PROBLEM TO SOLVE
Please repeat exactly the lines below from the one containing "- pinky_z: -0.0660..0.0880" down to the one containing "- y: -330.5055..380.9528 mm", both included, and nothing else.

RECORDS FOR THE EXERCISE
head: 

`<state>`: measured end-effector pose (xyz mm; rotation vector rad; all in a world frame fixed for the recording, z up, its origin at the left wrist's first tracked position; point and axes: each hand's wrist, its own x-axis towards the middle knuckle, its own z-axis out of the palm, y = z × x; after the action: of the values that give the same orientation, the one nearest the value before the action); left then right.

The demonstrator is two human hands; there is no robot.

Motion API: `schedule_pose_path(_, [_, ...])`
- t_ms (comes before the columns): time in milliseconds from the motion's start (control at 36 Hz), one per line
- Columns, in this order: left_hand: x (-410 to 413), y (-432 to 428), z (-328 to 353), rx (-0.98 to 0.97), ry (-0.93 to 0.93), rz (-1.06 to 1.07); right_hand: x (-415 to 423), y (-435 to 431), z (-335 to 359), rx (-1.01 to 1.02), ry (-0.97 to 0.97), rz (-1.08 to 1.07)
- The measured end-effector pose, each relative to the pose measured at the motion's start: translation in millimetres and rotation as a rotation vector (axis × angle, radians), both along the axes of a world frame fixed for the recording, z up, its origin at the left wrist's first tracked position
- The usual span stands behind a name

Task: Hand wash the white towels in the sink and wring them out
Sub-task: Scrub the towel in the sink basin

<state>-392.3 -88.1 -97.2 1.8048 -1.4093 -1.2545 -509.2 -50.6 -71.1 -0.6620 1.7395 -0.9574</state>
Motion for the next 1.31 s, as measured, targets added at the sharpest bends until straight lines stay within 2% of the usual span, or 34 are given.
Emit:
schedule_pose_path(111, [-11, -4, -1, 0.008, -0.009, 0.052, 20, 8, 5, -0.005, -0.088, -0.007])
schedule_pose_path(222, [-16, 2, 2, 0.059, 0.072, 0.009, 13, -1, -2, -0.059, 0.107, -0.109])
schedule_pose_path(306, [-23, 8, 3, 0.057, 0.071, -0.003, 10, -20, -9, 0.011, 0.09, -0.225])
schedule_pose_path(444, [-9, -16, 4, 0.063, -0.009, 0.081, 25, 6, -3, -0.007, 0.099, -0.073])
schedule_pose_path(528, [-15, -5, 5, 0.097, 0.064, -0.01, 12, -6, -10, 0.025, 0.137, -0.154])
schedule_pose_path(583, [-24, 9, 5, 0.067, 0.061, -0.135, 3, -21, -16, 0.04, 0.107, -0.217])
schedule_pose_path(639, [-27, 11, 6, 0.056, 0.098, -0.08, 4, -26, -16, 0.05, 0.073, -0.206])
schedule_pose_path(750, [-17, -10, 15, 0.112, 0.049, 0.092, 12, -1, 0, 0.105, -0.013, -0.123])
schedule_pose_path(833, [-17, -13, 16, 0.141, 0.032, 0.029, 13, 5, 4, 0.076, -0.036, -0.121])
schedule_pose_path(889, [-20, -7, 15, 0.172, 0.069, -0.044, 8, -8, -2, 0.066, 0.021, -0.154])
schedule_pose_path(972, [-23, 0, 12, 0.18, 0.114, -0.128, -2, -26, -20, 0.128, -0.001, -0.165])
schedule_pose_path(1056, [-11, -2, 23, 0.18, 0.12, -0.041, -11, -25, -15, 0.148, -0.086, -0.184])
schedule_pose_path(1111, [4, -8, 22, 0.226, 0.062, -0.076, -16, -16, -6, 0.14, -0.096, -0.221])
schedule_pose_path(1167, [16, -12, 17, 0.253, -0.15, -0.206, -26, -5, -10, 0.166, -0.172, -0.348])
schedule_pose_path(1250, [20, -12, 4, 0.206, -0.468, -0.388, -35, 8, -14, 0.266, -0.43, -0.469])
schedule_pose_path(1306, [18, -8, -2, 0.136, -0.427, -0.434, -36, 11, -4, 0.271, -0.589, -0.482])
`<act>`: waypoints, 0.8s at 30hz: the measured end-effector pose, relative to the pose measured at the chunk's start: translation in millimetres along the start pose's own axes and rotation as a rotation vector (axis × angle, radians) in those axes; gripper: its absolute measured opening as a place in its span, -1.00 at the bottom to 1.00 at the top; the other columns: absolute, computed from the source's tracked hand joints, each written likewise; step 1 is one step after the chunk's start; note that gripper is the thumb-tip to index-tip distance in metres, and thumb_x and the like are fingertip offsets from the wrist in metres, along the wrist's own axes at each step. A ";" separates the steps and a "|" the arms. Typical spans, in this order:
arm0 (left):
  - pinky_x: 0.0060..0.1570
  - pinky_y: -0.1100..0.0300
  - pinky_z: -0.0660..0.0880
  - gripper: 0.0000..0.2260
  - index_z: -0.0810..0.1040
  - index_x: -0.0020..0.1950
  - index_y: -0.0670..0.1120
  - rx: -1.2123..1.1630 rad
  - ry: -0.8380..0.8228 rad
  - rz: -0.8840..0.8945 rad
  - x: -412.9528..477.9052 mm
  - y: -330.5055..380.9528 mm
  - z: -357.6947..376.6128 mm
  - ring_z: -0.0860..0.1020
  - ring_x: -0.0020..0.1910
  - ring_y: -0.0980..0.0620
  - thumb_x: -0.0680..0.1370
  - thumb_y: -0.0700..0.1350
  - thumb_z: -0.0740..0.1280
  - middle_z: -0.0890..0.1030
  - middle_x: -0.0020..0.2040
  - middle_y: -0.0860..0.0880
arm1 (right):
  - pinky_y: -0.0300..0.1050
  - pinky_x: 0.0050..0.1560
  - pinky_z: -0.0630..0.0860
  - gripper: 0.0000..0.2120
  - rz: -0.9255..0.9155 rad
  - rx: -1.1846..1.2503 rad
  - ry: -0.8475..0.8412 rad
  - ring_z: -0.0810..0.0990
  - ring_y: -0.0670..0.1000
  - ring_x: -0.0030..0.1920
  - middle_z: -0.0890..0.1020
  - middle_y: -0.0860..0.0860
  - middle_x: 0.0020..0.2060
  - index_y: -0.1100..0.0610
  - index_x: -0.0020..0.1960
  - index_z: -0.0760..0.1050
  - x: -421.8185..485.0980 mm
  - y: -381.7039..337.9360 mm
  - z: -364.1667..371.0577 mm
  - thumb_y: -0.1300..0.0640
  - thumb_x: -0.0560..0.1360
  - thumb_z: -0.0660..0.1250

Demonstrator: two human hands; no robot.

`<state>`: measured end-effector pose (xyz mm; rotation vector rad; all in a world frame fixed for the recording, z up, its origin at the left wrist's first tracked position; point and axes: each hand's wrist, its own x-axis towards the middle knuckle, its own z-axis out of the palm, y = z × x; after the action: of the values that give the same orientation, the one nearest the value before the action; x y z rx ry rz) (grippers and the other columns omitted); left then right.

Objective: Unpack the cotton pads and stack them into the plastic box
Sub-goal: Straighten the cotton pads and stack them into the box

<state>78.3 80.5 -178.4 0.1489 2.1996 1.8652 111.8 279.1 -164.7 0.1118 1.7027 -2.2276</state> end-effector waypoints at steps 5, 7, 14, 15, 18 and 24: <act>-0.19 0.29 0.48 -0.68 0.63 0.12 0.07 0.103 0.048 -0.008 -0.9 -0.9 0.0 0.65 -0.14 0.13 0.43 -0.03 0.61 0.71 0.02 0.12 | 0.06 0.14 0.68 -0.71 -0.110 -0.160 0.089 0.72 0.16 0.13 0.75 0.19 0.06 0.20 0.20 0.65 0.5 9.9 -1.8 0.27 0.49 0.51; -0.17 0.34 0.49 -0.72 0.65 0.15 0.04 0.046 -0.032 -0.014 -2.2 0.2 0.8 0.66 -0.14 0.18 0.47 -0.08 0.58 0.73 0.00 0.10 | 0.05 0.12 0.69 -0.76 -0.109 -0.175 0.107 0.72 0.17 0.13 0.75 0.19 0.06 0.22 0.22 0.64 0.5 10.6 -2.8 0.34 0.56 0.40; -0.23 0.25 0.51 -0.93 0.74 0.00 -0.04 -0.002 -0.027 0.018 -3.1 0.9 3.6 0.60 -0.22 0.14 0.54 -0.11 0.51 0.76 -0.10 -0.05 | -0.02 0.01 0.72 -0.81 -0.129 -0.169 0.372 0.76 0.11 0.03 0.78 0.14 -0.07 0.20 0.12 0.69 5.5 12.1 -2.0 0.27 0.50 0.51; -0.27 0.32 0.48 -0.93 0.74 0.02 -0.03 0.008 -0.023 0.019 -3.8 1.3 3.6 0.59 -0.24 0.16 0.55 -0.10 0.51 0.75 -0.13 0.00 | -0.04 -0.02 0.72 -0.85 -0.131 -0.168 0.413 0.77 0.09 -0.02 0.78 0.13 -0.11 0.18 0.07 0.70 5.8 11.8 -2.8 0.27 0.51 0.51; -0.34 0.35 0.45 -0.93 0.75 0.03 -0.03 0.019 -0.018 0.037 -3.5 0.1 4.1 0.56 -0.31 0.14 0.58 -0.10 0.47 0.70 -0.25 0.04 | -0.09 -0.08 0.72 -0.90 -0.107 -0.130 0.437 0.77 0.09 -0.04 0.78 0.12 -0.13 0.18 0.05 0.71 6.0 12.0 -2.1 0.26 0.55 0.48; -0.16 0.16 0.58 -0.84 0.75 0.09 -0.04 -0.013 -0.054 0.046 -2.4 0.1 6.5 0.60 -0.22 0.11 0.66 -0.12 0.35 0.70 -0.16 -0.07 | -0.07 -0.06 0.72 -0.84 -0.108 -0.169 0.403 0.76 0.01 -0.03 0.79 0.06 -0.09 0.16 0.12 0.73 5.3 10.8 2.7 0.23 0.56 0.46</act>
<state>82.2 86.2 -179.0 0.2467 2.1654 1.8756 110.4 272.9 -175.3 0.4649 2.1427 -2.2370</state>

COMPLETED EXERCISE
  - pinky_z: -0.0660..0.0880
  - gripper: 0.0000..0.2260
  - index_z: -0.0810..0.1040
  - index_x: -0.0020..0.1950
  - index_y: -0.0670..0.1120
  - rx: -1.2123..1.1630 rad
  - ry: -0.8380..0.8228 rad
  - rz: -0.8840..0.8945 rad
  - x: -412.9528..477.9052 mm
  - y: -330.5055..380.9528 mm

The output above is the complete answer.